The peons have an idea that one can escape the shock, while going
through waters infested by the eels, if he carries a chew of tobacco in
his mouth. This supposed influence of tobacco upon animal electricity is
not entirely without some scientific basis, but in the form of a quid in
the mouth it is, of course, purely imagination.

It is not an uncommon thing for a large colony of these eels, to attack
and drown a horse in mid-stream, which they will leisurely devour
afterwards. It is recorded that, during the patriot wars in Venezuela, a
large army marching through the Llanos was seriously disabled in
crossing a bayou infested with these mischievous creatures. At Damarara,
British Guiana, in the early days, these eels were employed by the
medical fraternity, to cure paralytic troubles, just as the torpedo fish
was employed by the ancient Greeks.

                                                    Andrew James Miller.

                               THE CAMEL.

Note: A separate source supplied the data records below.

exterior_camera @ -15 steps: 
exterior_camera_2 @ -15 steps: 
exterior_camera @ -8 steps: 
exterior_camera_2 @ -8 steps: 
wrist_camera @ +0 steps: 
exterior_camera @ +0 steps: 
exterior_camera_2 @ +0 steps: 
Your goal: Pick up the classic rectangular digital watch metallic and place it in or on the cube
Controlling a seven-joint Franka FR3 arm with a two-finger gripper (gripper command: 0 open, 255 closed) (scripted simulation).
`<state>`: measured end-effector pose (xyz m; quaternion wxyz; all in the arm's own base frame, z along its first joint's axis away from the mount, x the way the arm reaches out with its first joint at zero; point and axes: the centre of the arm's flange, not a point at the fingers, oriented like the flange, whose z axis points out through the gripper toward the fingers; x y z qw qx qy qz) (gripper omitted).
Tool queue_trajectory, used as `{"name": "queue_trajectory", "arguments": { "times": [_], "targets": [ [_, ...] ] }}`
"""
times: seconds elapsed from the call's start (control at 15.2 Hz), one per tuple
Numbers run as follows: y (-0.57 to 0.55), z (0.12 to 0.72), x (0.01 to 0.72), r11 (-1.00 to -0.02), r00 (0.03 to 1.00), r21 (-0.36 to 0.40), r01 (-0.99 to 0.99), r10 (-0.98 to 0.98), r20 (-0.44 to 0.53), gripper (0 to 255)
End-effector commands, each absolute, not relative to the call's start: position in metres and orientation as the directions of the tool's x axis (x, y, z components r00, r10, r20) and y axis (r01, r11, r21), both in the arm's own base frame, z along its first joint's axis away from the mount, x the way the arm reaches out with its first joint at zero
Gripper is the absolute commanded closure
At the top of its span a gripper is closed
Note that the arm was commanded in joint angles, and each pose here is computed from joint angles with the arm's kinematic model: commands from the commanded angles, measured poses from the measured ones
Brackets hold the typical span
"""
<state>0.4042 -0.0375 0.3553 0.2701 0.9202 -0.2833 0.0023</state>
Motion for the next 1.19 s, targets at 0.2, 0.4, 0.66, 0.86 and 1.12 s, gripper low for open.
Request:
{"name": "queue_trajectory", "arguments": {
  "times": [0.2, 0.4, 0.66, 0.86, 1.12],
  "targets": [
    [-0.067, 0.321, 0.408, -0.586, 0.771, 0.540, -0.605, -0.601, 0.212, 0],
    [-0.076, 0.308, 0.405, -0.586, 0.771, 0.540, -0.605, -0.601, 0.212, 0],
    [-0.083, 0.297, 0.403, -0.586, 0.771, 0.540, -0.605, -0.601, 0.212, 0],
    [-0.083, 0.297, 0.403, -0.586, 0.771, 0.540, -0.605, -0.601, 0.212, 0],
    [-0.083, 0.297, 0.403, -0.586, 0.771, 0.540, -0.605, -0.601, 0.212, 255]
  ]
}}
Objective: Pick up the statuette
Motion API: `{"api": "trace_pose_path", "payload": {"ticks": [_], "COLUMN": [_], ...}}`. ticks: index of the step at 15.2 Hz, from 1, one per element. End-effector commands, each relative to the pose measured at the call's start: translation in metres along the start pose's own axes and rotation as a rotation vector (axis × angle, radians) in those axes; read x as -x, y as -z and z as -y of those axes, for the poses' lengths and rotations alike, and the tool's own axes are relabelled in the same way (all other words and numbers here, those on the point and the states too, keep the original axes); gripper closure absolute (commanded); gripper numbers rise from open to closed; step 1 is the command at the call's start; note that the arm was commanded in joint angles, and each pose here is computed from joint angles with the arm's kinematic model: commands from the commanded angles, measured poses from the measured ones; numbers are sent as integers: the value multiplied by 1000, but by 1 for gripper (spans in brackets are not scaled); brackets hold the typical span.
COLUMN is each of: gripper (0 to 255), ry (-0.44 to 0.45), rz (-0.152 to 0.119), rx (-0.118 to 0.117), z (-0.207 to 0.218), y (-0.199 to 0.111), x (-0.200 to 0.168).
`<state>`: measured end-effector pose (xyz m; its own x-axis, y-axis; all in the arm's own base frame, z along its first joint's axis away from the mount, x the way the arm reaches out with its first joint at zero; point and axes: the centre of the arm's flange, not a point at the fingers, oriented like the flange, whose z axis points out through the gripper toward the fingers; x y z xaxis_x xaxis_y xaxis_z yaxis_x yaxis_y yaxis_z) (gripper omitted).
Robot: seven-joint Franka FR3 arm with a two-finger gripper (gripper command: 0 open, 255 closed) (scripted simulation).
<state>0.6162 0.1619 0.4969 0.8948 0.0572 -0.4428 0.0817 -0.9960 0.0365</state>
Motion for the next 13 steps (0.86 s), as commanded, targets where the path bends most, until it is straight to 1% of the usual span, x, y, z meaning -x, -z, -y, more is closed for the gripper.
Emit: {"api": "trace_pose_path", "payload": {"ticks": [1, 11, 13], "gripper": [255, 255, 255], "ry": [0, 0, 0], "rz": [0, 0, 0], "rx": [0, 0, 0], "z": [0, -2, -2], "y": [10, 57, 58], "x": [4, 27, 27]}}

We were on the road to Biskra, the “Queen of the Desert.” Sand, sand
everywhere, as we looked across the dreary spaces as far as the eye
could reach. Frequently the monotony was relieved by the long lines of
caravans passing to and fro; they were picturesque and poetical; they
moved with stately motion and graceful swing across the background of
never-ending and often shifting sand.

Had this been our only experience with the Camels which compose the
caravans, we would have returned with glowing accounts and waxed
eloquent over these beasts of burden. We would have assured our friends
of their patience and fortitude and with growing enthusiasm described
the showy trappings and effective poses which charmed us on the desert
road. But alas! We came to know the Camel well at close range and truly
“familiarity breeds contempt.”

The Camels about Biskra were the long-legged variety commonly called
Dromedaries. They had but one hump and averaged from about six and
one-half to seven and one-half feet in height; and from muzzle to tip of
tail they measured ten or eleven feet. While the majority were of a
light sandy color, it was not impossible to find a white, grey, brown or
even black Camel, but a black Camel was held in great contempt by the
Arabs. The hair was irregular in length and almost woolly in places. The
callouses, large and prominent, were found on the breast and joints of
the legs, making cushions for the beast to rest upon when lying down or
kneeling. These callous places, scarcely showing at birth, grow with
advancing age.

It is true that these animals, ungainly and uncouth at near view, are
indispensable to the Arab of the desert; but all their generations of
domestic life have failed to cultivate in their stupid minds any
affection or care for their masters. Their obedience is passive and
their apparent patience only stupidity, for they are unamiable,
obstinate and disagreeable.

The Camel varies nearly as much as do the horses of our own country.
There are many grades and degrees from the ordinary baggage Camel to the
high-toned thoroughbred which corresponds to our high-class race horse.
These racing Camels are long-legged and long-necked, the hump stands
upright; is conical in shape and covers about one-fourth of the length
of the body; the head is rather short, the eyes large and dull, and the
ears very small but mobile. The hair is especially fine and soft.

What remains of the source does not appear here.